Several other police forces said they reviewed Charter breach rulings involving their officers after Torstar brought them to their attention. Guelph police were unaware of a 2018 ruling in an impaired driving case where the officer failed to properly inform the driver of their right to a lawyer — a right the judge described as “one of the cornerstones of a free and democratic society” in his decision to exclude the breathalyzer evidence.

Guelph police lawyer Judith Stoffman said the force did not pursue charges under the PSA in that case.

The Ontario Provincial Police said it examined 37 rulings Torstar identified involving its officers. The review found “no systemic issue” related to Charter breaches within the service and no cases where the officer’s action rose to the level of misconduct, spokesperson Bill Dickson said. (Dickson did not say whether the police service was previously aware of these rulings.)
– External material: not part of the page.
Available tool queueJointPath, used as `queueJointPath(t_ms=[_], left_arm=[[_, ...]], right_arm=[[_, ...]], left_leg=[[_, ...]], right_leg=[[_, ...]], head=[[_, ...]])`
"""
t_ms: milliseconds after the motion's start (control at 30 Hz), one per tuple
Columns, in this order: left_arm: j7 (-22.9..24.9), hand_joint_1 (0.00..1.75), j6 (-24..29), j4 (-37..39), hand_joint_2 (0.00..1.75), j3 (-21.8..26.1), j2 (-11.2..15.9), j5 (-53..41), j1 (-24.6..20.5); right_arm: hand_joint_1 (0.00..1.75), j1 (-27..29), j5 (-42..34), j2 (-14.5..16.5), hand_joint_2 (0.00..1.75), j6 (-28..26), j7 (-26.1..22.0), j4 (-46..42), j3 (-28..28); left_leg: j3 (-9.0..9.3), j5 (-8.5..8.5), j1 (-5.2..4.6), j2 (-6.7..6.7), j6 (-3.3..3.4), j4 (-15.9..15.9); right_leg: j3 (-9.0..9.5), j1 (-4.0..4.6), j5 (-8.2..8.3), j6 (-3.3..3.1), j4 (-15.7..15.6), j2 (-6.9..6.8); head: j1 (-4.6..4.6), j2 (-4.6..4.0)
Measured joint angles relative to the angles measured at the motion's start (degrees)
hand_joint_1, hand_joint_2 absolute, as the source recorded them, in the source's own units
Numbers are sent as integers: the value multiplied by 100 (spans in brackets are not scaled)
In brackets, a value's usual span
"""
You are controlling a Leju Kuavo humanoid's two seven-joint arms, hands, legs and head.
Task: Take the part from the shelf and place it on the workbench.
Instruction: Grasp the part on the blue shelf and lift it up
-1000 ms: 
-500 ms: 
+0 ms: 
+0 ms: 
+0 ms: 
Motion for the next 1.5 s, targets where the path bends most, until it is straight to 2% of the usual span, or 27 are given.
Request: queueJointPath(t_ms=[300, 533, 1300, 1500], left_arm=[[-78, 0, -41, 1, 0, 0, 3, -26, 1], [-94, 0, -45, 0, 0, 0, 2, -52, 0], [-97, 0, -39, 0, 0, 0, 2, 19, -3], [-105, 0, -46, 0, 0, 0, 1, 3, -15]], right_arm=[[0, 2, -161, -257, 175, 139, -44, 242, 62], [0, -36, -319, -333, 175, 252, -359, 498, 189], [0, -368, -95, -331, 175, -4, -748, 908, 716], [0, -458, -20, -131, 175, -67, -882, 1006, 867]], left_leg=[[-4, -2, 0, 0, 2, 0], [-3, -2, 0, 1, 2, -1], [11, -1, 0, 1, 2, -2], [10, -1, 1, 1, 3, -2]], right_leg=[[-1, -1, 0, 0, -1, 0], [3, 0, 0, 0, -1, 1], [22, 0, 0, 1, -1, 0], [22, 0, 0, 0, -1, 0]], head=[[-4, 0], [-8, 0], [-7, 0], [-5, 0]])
Torstar, with the assistance of Western University’s law school, identified more than 600 cases in the last decade where judges across Canada found police seriously violated the Charter rights of the accused. Since 2017, these rulings have come down at a rate of two per week.

Many police forces refused to say whether they were previously aware of the Charter rulings Torstar identified or what action, if any, they took to address the Charter-violating conduct of the officers involved.